§ **Exercise**:
Only the lines from the beginning of the data below through the line containing "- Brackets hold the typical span" belong in the response, each copied exactly.

* * * * *

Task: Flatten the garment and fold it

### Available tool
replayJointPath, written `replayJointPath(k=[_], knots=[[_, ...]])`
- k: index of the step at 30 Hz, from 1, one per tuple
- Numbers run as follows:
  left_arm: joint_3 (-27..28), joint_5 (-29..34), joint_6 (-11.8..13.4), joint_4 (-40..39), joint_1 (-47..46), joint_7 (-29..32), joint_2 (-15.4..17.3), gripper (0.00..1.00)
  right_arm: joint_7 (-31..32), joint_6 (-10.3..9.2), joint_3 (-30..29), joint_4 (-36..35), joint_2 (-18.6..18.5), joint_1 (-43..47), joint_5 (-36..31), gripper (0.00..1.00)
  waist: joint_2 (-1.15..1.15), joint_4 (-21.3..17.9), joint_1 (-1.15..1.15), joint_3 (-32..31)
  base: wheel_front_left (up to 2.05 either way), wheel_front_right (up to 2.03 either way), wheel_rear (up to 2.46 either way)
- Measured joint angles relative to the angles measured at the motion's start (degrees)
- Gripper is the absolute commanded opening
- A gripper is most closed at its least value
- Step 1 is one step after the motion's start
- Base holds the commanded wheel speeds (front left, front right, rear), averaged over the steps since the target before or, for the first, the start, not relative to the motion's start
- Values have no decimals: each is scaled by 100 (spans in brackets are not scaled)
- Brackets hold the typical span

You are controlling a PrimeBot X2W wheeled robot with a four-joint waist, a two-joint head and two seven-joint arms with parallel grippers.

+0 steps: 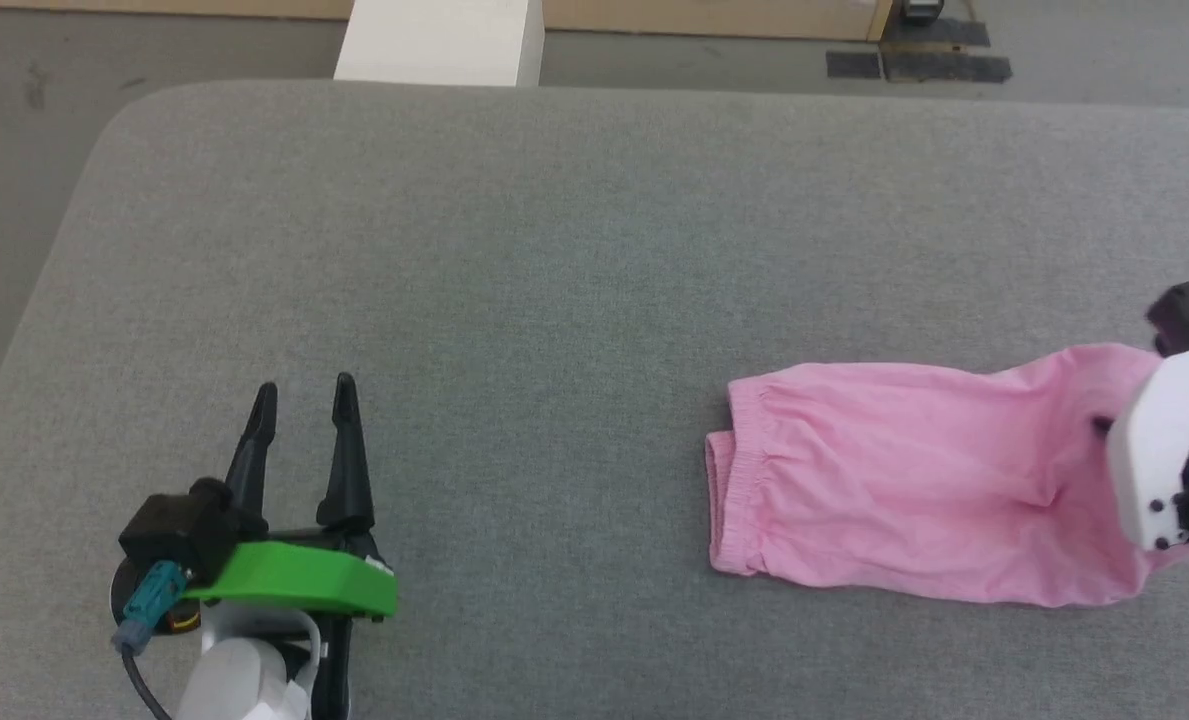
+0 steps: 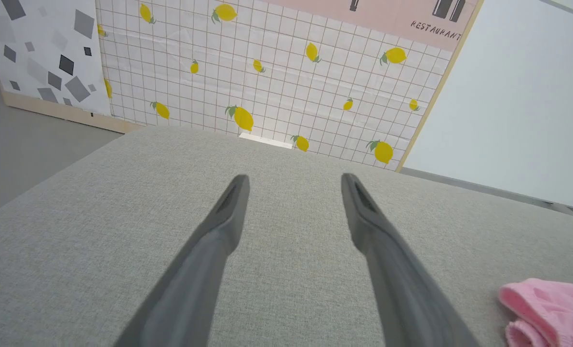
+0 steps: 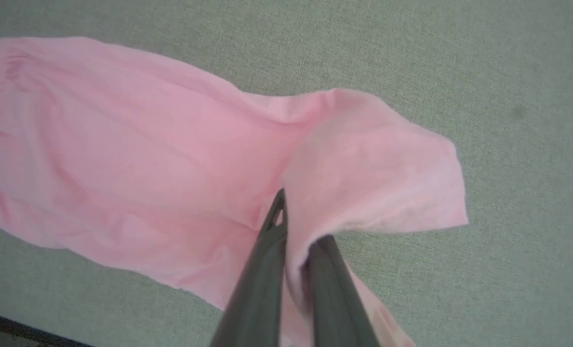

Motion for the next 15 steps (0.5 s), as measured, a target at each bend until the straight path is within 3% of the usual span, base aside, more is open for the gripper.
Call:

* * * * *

§ **Task output**:
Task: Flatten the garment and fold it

### Available tool
replayJointPath, written `replayJointPath(k=[_], knots=[[_, ...]])`
- k: index of the step at 30 Hz, from 1, one per tuple
- Numbers run as follows:
  left_arm: joint_3 (-27..28), joint_5 (-29..34), joint_6 (-11.8..13.4), joint_4 (-40..39), joint_1 (-47..46), joint_7 (-29..32), joint_2 (-15.4..17.3), gripper (0.00..1.00)
  right_arm: joint_7 (-31..32), joint_6 (-10.3..9.2), joint_3 (-30..29), joint_4 (-36..35), joint_2 (-18.6..18.5), joint_1 (-43..47), joint_5 (-36..31), gripper (0.00..1.00)
  waist: joint_2 (-1.15..1.15), joint_4 (-21.3..17.9), joint_1 (-1.15..1.15), joint_3 (-32..31)
  base: wheel_front_left (up to 2.05 either way), wheel_front_right (up to 2.03 either way), wheel_rear (up to 2.46 either way)
- Measured joint angles relative to the angles measured at the motion's start (degrees)
- Gripper is the absolute commanded opening
- A gripper is most closed at its least value
- Step 1 is one step after the motion's start
- Base holds the commanded wheel speeds (front left, front right, rear), averaged over the steps since the target before or, for the first, the start, not relative to the motion's start
- Values have no decimals: each is scaled by 100 (spans in brackets are not scaled)
- Brackets hold the typical span

The exercise is done, and nothing more is needed.